The two men reconvene at a nearby fire hydrant. Ruiz shakes his head. Are good intentions not enough? Now he has no idea how to reunite the child with its foolish parents.
“Such people,” he bristles, “should not be allowed to reproduce. They are . . . What are you doing?” Ajeno is rummaging in his pockets for something to amuse the baby. Grinning, he retrieves a small bottle. “What is that?” Ruiz motions sternly at the medicine container. “Drugs are dangerous for children.”
A mischievous grin creases the big man’s face as he touches his eyes. “You do too much looking, Ricky. Can’t trust eyes.” He holds up the bottle, shaking it until it rattles. “You just think it is medicine.” A swift twist of the bottle top shows the plastic cylinder to be full of pink squares. “Taste! They’re Sugar Dots.” He gulps a large palmful. “My favorite.”

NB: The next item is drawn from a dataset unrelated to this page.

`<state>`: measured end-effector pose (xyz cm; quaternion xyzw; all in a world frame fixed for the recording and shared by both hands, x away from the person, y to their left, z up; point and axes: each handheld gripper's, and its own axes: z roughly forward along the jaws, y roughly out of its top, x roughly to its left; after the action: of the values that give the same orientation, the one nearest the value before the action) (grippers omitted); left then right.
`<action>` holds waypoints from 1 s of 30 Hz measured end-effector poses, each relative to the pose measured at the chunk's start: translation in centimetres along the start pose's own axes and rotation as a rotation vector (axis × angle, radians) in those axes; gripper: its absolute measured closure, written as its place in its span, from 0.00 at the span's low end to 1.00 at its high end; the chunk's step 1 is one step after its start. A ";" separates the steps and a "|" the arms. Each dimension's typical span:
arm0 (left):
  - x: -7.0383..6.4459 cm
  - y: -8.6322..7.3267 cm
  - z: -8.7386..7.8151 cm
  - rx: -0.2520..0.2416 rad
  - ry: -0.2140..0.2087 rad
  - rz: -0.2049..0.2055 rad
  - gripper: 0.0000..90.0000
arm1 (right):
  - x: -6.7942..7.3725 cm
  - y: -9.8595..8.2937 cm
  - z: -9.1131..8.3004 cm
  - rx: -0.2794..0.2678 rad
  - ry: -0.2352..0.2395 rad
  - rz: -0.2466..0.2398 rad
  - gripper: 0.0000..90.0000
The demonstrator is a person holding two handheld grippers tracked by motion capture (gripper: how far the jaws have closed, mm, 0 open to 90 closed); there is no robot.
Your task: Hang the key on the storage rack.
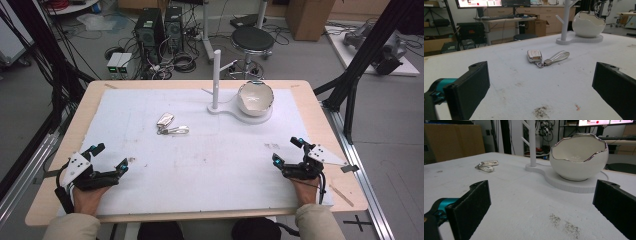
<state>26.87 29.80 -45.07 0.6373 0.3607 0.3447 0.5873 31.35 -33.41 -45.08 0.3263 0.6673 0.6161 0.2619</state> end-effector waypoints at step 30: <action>2.0 6.5 2.6 0.079 -0.201 0.055 0.02 | 0.0 0.0 0.0 -0.001 -0.004 -0.002 0.01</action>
<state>30.47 29.92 -38.79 0.7010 0.2958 0.2806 0.5852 31.36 -33.38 -45.07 0.3268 0.6670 0.6153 0.2642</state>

After both partake of Sugar Dots, the two men decide to leave the child in a vegetable crate that they hastily retrieve from Mom’s Diner. Pale twilight washes the street as they again approach the entrance to the Dawdleman house.
Ajeno quickly arranges the box with its sleeping freight. He blows into the baby’s face before holding up three fat fingers. “We run on the count of three, right?” Impatiently, Ruiz nods as the child begins to whimper. Ajeno begins counting, “One . . . two . . .,” he punches the doorbell with a fat index finger as the baby starts all-out wailing, “three!!!”
“I swear,” howls Frank Dawdleman, answering the door with a baseball bat, “if this is some kind of home invasion trick, I’m gonna kick someone’s fuck—”
“Frank!” His wife has thrown herself to the ground to kneel beside the box. “It’s a baby . . . hell, it’s our baby, Frank. It’s little Bobby! How did he get out here? Didn’t you put him to sleep in his crib?”